◆ Task brief ◆
Working from the start of the listing, please write out exactly the lines through the one that holds "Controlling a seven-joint", both included, and omit all pictures.

◆ Stored data ◆
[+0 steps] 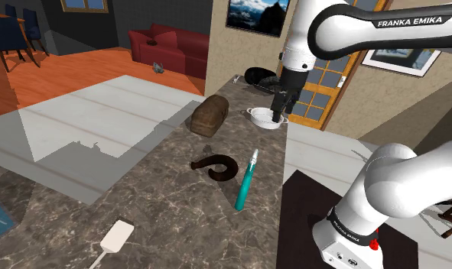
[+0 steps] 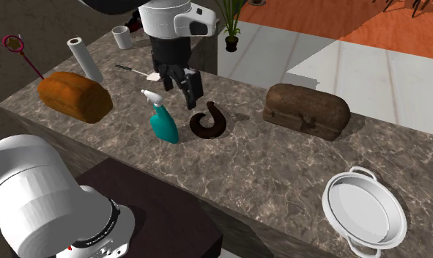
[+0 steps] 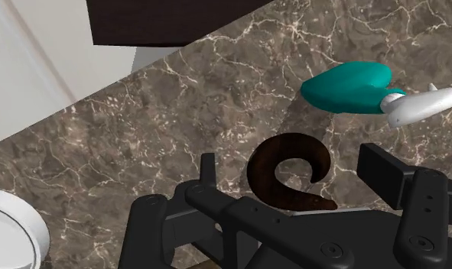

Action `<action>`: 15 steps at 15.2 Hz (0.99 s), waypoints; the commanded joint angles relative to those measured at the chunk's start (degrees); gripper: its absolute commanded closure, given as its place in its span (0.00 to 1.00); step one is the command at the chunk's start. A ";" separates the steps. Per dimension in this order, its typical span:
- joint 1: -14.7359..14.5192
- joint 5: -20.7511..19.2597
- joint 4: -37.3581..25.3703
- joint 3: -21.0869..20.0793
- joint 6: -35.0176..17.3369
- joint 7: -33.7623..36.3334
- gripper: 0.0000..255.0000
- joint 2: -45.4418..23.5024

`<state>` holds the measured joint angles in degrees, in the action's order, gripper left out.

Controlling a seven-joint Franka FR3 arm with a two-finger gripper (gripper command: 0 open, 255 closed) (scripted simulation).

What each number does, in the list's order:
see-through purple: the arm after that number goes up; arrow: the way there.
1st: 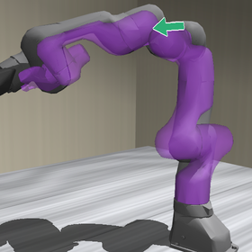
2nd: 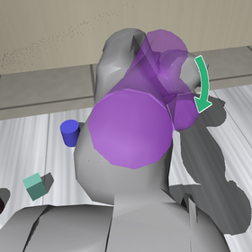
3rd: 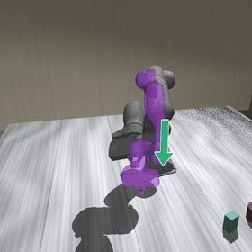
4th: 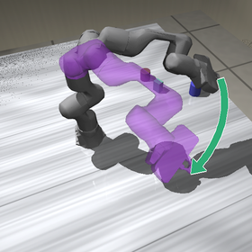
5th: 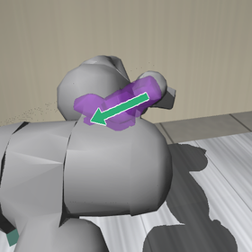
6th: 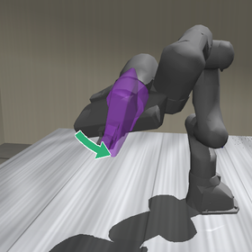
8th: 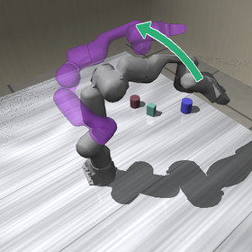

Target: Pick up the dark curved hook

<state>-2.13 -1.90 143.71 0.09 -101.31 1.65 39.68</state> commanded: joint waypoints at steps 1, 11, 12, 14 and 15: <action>-0.58 0.86 0.80 -1.36 -3.50 1.96 0.00 -2.71; -2.24 2.57 1.17 -6.90 -22.00 10.40 0.00 -21.25; -2.34 2.48 0.73 -7.40 -23.69 11.31 0.00 -23.42; -2.51 2.10 -0.42 -8.36 -26.91 13.19 0.00 -27.90; -2.59 1.81 -1.12 -8.81 -28.43 14.17 0.00 -30.18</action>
<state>-4.63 0.16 143.79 -8.21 -128.40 14.75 12.00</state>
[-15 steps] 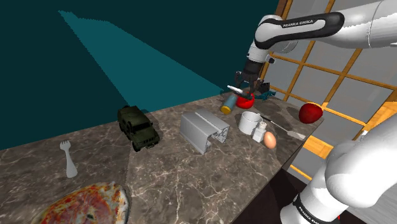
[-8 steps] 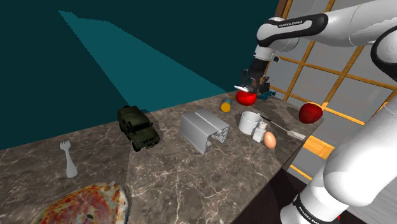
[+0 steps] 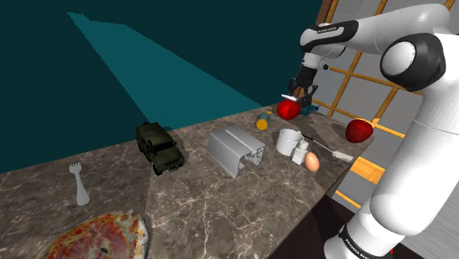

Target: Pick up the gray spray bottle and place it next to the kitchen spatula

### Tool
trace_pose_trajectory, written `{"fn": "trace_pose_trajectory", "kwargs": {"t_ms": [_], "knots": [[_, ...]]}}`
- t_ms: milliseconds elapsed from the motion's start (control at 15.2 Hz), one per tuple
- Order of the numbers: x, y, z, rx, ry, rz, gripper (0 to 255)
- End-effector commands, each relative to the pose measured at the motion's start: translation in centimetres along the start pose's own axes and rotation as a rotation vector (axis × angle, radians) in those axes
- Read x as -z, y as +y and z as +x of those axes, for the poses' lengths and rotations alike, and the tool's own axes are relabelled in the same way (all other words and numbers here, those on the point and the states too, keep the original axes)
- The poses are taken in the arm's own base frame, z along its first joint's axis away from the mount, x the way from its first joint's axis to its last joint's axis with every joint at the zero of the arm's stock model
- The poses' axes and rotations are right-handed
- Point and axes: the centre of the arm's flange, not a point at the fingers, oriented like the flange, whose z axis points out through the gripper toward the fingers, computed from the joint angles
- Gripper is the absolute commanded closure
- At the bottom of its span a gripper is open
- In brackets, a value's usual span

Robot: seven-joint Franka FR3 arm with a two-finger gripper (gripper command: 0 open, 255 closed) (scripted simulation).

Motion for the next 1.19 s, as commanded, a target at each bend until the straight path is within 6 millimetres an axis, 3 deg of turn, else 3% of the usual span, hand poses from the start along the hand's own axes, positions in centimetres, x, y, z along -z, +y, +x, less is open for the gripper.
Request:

◆ Expected answer ◆
[+0 steps] 
[+0 steps] 
[+0 steps] 

Action `<action>`: 15 steps at 15.2 Hz (0.99 s), waypoints; the commanded joint angles relative to those measured at the chunk's start (degrees); gripper: its absolute commanded closure, given as its place in its span (0.00 to 1.00); step one is the command at the chunk's start. A ";" separates the steps. Per dimension in this order, its typical span:
- joint 1: -14.7359..14.5192
- joint 5: -20.7511..19.2597
- joint 4: -37.3581..25.3703
- joint 3: -21.0869..20.0793
- joint 6: -35.0176..17.3369
- joint 7: -33.7623..36.3334
- gripper: 0.0000..255.0000
- joint 2: -45.4418..23.5024

`<state>` holds the measured joint angles in degrees, in the action's order, gripper left out.

Controlling a seven-joint Franka FR3 arm with a two-finger gripper (gripper command: 0 open, 255 closed) (scripted simulation).

This exercise requires no additional answer.